El jardín del número 7 de Hexam Place se utilizaba en contadas ocasiones. Montserrat había oído que cuando los Still se mudaron a la casa había sido un jardín pulcramente cuidado, con su césped y sus parterres de flores. Sin embargo, en los cuatro años que habían transcurrido desde entonces, los árboles, los arbustos y las malas hierbas se habían adueñado del lugar hasta convertirlo en una pequeña jungla. Mejor que mejor para la tarea que tenían entre manos, aunque a decir verdad poco importaba si les veían los Wallace y los Cavendish del número 9, o los Neville-Smith del número 5. A pesar de que el cuerpo que llevaban en el cofre pesaba más de lo que ella había anticipado, como Rad Sothern era un hombre flaco y pequeño, Montserrat y Preston Still habían podido arreglárselas. No se encontraron con nadie en las caballerizas. Ella abrió la cerradura de la puerta del garaje. Le pareció ver una mirada de desprecio en el rostro de su jefe cuando vio su Volkswagen azul, gris de suciedad y de excrementos de palomas, aunque quizá fueran imaginaciones suyas. Levantar el cofre hasta depositarlo sobre la baca resultó una tarea mucho más laboriosa que subirlo por las escaleras del sótano y cruzar con él el jardín. Un par de escaleras de tijera que Montserrat encontró en la parte trasera del garaje y en las que jamás había reparado fueron de gran utilidad —de hecho, indispensables—, y tras quince minutos de esfuerzos, por fin estuvo el cofre colocado en su sitio. Al terminar, a Preston le temblaban las manos.
—Yo conduciré —dijo Montserrat.
Él no discutió.
—Daremos un rodeo para evitar pasar por Hexam Place. No me importa que la gente me vea, lo que no quiero es que le vean a usted conmigo. Parecería raro. —Preston asintió—. Pero será mejor que se tumbe en el suelo del asiento de atrás.
—Oye, un momento. No creo que sea necesario…
—Por supuesto que es necesario.

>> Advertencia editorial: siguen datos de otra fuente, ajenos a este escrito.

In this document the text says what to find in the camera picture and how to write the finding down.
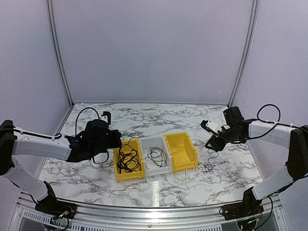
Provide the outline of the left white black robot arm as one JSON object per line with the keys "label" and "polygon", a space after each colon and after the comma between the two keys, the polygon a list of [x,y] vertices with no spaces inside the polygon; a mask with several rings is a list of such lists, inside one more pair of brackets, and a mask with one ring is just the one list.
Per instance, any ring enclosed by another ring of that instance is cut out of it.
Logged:
{"label": "left white black robot arm", "polygon": [[121,145],[121,133],[95,119],[75,136],[47,136],[22,130],[5,120],[0,126],[0,175],[33,196],[40,207],[57,214],[61,204],[50,184],[39,180],[15,158],[17,155],[51,157],[68,163],[91,160],[96,155]]}

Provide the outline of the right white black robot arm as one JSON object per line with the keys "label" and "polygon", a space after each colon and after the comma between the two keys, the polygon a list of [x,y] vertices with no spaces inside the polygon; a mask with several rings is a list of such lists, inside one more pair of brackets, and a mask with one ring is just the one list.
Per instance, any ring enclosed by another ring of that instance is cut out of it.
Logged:
{"label": "right white black robot arm", "polygon": [[222,151],[227,144],[248,143],[253,158],[264,177],[263,181],[246,190],[238,211],[248,216],[257,204],[274,193],[284,191],[298,180],[308,176],[308,127],[260,117],[244,118],[239,107],[223,112],[226,125],[211,120],[201,122],[201,127],[211,133],[205,147]]}

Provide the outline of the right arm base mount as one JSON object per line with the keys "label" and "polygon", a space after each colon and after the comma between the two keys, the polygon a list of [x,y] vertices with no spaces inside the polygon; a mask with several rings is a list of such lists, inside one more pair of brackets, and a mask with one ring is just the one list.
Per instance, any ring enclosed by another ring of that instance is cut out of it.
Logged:
{"label": "right arm base mount", "polygon": [[253,187],[244,191],[241,202],[223,205],[220,208],[219,213],[225,220],[244,218],[264,211],[262,200],[256,199],[252,189]]}

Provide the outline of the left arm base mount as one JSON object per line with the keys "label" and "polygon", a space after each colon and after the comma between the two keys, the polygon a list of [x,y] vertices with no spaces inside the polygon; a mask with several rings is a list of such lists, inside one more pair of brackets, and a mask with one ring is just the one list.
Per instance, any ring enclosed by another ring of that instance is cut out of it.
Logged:
{"label": "left arm base mount", "polygon": [[50,215],[56,216],[58,218],[68,218],[73,219],[76,214],[77,205],[74,203],[68,203],[59,201],[49,183],[44,181],[47,188],[47,196],[42,200],[38,200],[35,205],[35,210]]}

Tendría que haberlo pensado antes de empujar a una estrella de la televisión por las escaleras.
—Te daré el código postal de la casa para que lo introduzcas en el GPS.
—Útil si tuviera GPS, pero no es el caso. Tendrá que guiarme.
Preston dijo que lo haría. Montserrat subió al coche y él fue a la parte de atrás, y se instaló como pudo en el espacio entre el respaldo del asiento de ella y el asiento trasero. Cuando estaban ya de camino a la North Circular, la au pair paró el coche para que él pudiera saltar del asiento trasero al del copiloto. El miedo, y quizá también la culpa, le habían puesto de mal humor.
—Va contra mis principios dejar que una mujer conduzca.
—Peor para usted —replicó Montserrat—. Haremos una cosa: cuando nos hayamos deshecho del señor Fortescue, dejaré que conduzca usted el trayecto de vuelta.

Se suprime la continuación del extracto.